Concernant les thérapies, la revue témoigne du mouvement qui s’opère notamment en ayant pour volonté de relever les aspects positifs ou négatifs des nouvelles prises en charge qui doivent nécessairement prendre en compte les divers facteurs entrant en compte dans les causes et manifestations de la maladie et de l’indispensabilité d’avoir en face un patient volontaire et motivé. (CMS, 1970, n°1, 14ème année)

Psychiatrie et Anti-psychiatrie

Dès les années 1970 l’idée d’une alternative même au monde strictement hospitalier émerge clairement.
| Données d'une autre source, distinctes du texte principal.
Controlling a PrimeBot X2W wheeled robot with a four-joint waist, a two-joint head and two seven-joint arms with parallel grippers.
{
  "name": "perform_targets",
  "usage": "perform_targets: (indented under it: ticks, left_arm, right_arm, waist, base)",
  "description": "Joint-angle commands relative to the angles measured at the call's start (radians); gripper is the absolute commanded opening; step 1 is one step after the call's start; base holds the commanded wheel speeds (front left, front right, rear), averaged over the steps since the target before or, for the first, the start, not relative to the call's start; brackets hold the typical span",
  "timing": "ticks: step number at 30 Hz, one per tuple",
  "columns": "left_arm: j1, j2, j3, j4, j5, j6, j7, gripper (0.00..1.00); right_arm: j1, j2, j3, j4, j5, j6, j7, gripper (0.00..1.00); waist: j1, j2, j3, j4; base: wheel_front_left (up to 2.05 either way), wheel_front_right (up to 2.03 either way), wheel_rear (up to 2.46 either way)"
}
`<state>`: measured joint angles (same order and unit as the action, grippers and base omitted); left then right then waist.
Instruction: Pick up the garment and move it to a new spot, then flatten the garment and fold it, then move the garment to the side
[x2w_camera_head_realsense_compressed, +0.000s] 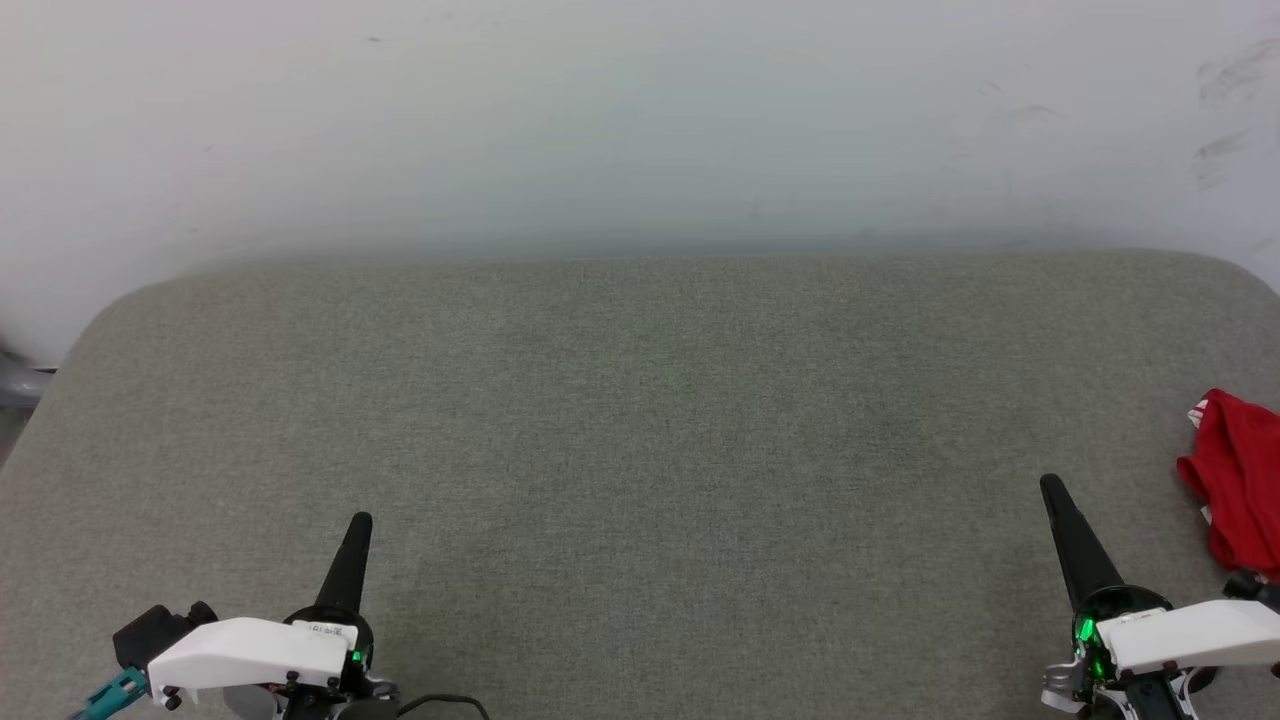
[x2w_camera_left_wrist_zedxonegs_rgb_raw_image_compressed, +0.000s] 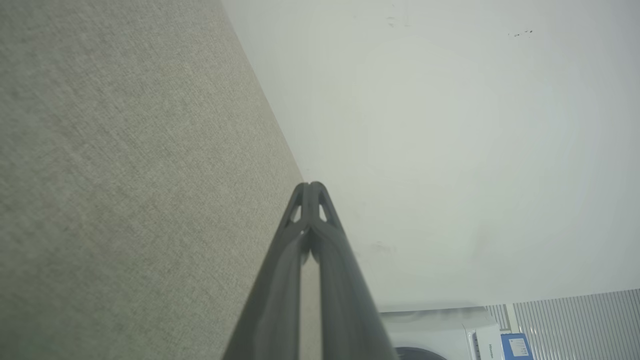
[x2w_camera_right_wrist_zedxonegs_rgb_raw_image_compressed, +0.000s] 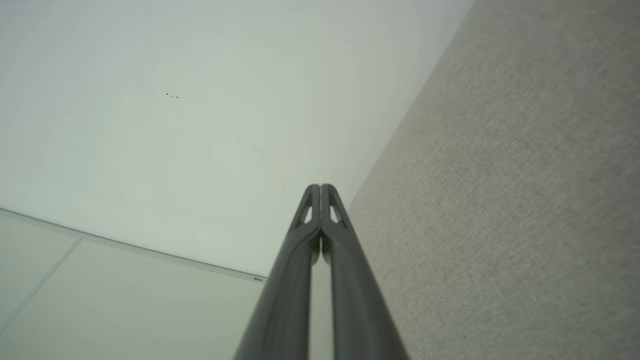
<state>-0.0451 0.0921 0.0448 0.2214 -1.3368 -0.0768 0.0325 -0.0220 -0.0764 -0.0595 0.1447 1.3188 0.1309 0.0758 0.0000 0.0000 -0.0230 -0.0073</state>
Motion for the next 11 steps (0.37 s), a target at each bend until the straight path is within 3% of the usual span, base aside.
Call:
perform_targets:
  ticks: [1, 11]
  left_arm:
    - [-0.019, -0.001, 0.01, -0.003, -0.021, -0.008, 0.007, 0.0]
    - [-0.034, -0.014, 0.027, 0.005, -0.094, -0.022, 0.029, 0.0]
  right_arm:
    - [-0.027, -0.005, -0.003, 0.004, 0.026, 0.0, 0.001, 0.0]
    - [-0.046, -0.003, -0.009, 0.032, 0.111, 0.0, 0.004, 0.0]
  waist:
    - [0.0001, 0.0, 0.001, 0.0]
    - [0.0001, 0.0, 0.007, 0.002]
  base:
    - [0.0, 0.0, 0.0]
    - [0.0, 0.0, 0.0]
Dans la volonté de mettre en avant le rôle primordial de la prévention et des divers facteurs entrant ligne de compte dans la maladie mentale, le professeur Garonne reprend les arguments du mouvement dit anti-psychiatrique « Il a bien prouvée, en effet, qu’il ne sert a rien d’appliquer aux malades psychiatriques les traitements les plus sophistiqués, si c’est pour les replonger ensuite ces même patients dans un milieu social qui s’est montré, à leur égard, singulièrement pathogène. » (CMS, 1973, n°1, 17ème année).

C’est aussi lors de la 11ème édition des journées médico-sociales ayant pour thème « Les portes de l’hôpital » qu’Armand Descloux, Médecin-directeur du Centre psycho social de Fribourg, pose la question suivante «  Les patients veulent-ils toujours être soignés comme le veulent les médecins ? » Il parle alors des hôpitaux psychiatriques comme « ayant cessé d’être le lieu privilégié du traitement des malades psychiques » (CMS, 1974, n°3, 18ème année). Et il témoigne ici d’un projet d’institution psychiatrique extra-hospitalière.

L’article d’Alain Riesen en 1981 (CMS, 981, n°2, 25 année) s’inscrit alors dans cette volonté de démontrer les alternatives possibles aux pratiques ségrégationnistes à « haut-risques » et à l’hospitalisation forcée à travers l'histoire de la naissance de l’institution pour "aliéné" à Genève au 19ème siècle et la problématique de l'internement.